*Task prompt:* Each line of the data below that holds the word "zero" is to be reported in full.

* * * * * * * * *

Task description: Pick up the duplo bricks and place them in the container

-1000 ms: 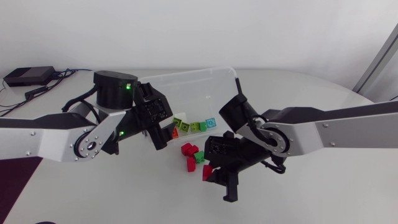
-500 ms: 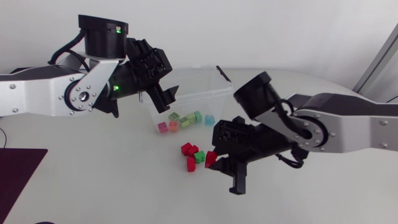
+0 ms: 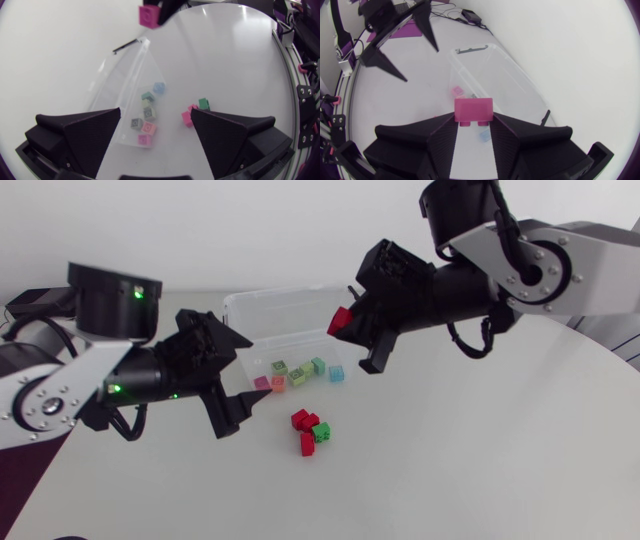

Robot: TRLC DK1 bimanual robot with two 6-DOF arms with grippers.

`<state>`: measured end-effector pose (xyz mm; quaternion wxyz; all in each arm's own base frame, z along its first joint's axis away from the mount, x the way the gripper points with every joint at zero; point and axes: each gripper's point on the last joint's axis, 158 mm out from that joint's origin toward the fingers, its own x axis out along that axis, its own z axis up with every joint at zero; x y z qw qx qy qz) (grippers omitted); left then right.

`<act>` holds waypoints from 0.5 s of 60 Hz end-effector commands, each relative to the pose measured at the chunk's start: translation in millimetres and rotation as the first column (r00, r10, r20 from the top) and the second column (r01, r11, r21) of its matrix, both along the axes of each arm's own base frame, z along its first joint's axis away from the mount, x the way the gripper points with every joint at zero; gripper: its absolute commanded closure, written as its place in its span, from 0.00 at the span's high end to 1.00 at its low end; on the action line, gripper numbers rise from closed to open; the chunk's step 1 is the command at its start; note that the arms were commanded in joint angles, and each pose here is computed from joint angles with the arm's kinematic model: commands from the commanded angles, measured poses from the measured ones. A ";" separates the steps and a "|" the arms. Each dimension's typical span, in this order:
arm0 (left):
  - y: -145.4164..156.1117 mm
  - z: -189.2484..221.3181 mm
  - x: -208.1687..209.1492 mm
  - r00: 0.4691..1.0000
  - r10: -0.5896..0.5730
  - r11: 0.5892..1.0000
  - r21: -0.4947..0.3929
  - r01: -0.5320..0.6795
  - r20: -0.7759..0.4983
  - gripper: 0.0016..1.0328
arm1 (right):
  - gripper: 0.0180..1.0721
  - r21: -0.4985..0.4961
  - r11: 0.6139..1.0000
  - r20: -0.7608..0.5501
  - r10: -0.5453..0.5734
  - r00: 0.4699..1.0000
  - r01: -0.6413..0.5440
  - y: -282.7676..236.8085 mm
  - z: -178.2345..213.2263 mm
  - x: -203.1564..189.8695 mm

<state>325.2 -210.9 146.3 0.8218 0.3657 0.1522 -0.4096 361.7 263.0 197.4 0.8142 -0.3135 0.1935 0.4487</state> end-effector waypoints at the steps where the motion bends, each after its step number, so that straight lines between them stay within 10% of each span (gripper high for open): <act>1: 4.0 -47.5 -6.0 0.997 -0.011 0.999 0.038 0.014 -0.080 0.95 | 0.11 0.036 0.998 0.001 -0.047 0.999 0.047 5.6 5.4 27.4; 20: -16.1 -138.2 17.9 0.977 0.003 0.999 0.037 0.005 -0.214 0.95 | 0.12 0.094 0.984 0.013 -0.150 0.989 0.148 18.5 -5.2 112.1; 30: -30.2 -155.9 27.2 0.968 0.014 1.000 0.018 -0.009 -0.251 0.95 | 0.37 0.104 0.978 0.020 -0.186 0.982 0.183 21.8 -13.7 134.0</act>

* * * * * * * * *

*Solved problem:*
`<state>`: measured end-effector pose (xyz mm; quaternion wxyz; all in each arm's own base frame, z along its first joint's axis away from the mount, x the way the gripper points with every joint at zero; point and axes: each gripper's point on the last joint's axis, 158 mm out from that joint's origin toward the fingers, its own x axis out along that axis, its own z axis up with every joint at zero; x y z qw qx qy qz) (grippers omitted); left then right.
`<act>` holds waypoints from 0.5 s of 60 Hz end-effector commands, each relative to the pose measured at the chunk's start: translation in millimetres and rotation as the first column (r00, r10, r20 from the top) and the second column (r01, r11, r21) of its matrix, both along the axes of each arm's own base frame, z along its first joint's axis away from the mount, x the way the gripper points with every joint at zero; gripper: its absolute commanded closure, written as its place in its span, from 0.00 at the span's high end to 1.00 at its low end; on the action line, gripper numbers rise from closed to open; the chunk's step 1 is the command at its start; note that the arms were commanded in joint angles, and each pose here is computed from joint angles with the arm's kinematic model: commands from the commanded angles, measured poses from the measured ones. A ";" separates the steps and a "|" the arms. Each dimension's typical span, in this order:

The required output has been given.